What is being asked -> Using the listing that follows, return every line with the word "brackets".

Dataset ->
§
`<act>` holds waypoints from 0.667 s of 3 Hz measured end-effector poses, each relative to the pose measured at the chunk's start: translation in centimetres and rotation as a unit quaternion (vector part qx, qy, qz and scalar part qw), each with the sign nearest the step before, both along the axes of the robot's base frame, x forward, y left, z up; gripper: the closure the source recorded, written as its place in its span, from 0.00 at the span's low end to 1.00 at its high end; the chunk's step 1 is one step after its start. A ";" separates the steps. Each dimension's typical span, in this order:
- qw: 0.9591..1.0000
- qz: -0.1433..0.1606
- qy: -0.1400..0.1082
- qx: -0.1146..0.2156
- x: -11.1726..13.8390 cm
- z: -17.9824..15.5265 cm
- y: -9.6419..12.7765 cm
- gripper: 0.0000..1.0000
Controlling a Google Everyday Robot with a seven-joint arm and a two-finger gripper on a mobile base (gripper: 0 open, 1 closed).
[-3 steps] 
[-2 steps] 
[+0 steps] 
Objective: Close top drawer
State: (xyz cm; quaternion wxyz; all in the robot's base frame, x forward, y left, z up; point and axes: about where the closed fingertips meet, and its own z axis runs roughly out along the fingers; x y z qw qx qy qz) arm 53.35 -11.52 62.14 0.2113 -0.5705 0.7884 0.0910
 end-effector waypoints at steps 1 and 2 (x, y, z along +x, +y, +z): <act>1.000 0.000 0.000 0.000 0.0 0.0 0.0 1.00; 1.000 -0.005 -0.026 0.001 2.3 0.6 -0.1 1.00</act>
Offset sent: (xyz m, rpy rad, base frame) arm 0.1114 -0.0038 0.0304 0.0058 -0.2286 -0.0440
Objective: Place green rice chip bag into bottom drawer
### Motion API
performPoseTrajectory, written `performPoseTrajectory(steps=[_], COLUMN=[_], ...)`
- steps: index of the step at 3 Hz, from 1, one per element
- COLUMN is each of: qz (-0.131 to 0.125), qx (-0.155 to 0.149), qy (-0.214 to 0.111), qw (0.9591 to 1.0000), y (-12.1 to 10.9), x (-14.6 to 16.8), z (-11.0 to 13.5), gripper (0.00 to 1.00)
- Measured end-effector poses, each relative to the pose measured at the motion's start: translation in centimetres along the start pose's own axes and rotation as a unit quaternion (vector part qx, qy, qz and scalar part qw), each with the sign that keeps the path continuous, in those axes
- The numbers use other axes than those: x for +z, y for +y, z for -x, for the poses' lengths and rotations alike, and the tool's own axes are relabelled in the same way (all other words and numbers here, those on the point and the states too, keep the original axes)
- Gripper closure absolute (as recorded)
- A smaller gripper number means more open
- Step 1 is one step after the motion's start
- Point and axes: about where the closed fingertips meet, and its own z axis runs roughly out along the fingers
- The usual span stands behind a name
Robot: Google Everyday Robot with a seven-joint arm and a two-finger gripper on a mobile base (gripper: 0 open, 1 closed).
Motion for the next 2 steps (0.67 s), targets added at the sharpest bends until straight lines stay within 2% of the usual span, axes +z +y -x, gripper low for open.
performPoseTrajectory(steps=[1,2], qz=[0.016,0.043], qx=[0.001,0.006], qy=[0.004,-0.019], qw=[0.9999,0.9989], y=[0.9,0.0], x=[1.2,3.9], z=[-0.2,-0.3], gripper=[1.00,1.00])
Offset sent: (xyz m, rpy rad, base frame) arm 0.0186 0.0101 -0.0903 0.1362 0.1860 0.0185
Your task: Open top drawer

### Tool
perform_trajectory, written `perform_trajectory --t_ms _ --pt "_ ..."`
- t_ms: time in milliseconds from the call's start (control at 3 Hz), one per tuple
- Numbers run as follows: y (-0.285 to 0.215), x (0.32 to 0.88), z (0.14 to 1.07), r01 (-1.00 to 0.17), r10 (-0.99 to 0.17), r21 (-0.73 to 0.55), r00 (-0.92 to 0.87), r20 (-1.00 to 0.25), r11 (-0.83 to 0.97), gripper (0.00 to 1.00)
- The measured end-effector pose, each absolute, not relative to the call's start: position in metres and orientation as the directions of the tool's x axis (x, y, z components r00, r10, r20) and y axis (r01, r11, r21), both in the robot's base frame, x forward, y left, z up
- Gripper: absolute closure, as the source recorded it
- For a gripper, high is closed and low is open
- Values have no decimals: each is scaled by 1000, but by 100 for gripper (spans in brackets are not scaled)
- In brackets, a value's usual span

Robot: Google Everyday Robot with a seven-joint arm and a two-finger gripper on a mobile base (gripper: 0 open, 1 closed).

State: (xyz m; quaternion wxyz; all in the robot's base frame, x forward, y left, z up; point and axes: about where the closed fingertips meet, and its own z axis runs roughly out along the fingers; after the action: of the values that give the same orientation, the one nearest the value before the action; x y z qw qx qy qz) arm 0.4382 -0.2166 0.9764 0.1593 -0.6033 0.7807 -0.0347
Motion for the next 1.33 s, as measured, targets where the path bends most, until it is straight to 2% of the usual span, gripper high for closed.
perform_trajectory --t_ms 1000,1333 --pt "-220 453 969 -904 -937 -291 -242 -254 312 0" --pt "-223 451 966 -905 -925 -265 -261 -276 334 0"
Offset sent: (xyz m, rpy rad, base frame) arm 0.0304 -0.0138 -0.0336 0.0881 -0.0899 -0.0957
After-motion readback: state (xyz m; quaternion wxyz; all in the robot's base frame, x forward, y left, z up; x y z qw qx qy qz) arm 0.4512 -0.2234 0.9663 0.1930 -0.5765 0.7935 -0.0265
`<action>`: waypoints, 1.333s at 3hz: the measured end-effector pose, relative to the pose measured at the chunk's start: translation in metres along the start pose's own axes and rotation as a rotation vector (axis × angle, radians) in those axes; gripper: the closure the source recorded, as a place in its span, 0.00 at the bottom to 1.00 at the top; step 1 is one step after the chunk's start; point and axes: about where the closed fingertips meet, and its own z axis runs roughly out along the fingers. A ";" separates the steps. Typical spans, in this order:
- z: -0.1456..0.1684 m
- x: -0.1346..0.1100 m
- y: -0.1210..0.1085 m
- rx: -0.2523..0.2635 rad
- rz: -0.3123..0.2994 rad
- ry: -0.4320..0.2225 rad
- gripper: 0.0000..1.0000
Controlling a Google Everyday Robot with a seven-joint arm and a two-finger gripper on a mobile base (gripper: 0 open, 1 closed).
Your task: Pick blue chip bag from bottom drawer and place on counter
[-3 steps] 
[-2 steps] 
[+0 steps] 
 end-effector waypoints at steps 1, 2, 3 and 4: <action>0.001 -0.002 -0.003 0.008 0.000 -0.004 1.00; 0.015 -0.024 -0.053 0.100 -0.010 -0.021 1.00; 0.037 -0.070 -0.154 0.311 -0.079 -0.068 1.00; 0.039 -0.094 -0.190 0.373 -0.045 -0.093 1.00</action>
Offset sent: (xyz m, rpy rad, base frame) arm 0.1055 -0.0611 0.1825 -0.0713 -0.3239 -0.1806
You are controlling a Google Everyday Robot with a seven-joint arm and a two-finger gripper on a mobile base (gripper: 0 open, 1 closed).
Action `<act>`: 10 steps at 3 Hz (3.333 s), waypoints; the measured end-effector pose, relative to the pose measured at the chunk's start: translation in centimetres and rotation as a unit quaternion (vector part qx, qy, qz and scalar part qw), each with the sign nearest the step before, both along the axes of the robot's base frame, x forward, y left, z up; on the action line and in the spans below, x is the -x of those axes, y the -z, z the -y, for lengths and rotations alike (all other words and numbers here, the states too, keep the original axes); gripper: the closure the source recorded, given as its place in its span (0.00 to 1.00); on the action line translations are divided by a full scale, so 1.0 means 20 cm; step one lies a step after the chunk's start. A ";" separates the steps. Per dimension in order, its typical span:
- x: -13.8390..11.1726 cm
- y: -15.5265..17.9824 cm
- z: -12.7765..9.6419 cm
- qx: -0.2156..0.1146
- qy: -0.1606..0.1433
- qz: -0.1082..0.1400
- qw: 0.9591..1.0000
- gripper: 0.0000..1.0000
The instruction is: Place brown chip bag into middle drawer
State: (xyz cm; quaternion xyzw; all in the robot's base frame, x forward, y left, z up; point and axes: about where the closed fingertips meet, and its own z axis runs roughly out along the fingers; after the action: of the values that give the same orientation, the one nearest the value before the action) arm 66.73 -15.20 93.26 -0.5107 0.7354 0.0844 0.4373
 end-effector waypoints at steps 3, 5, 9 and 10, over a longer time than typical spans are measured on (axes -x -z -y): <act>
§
Result of the task ->
- Values have no decimals: each is scaled by 1000, but by 100 for gripper (spans in brackets are not scaled)
- In brackets, a value's usual span

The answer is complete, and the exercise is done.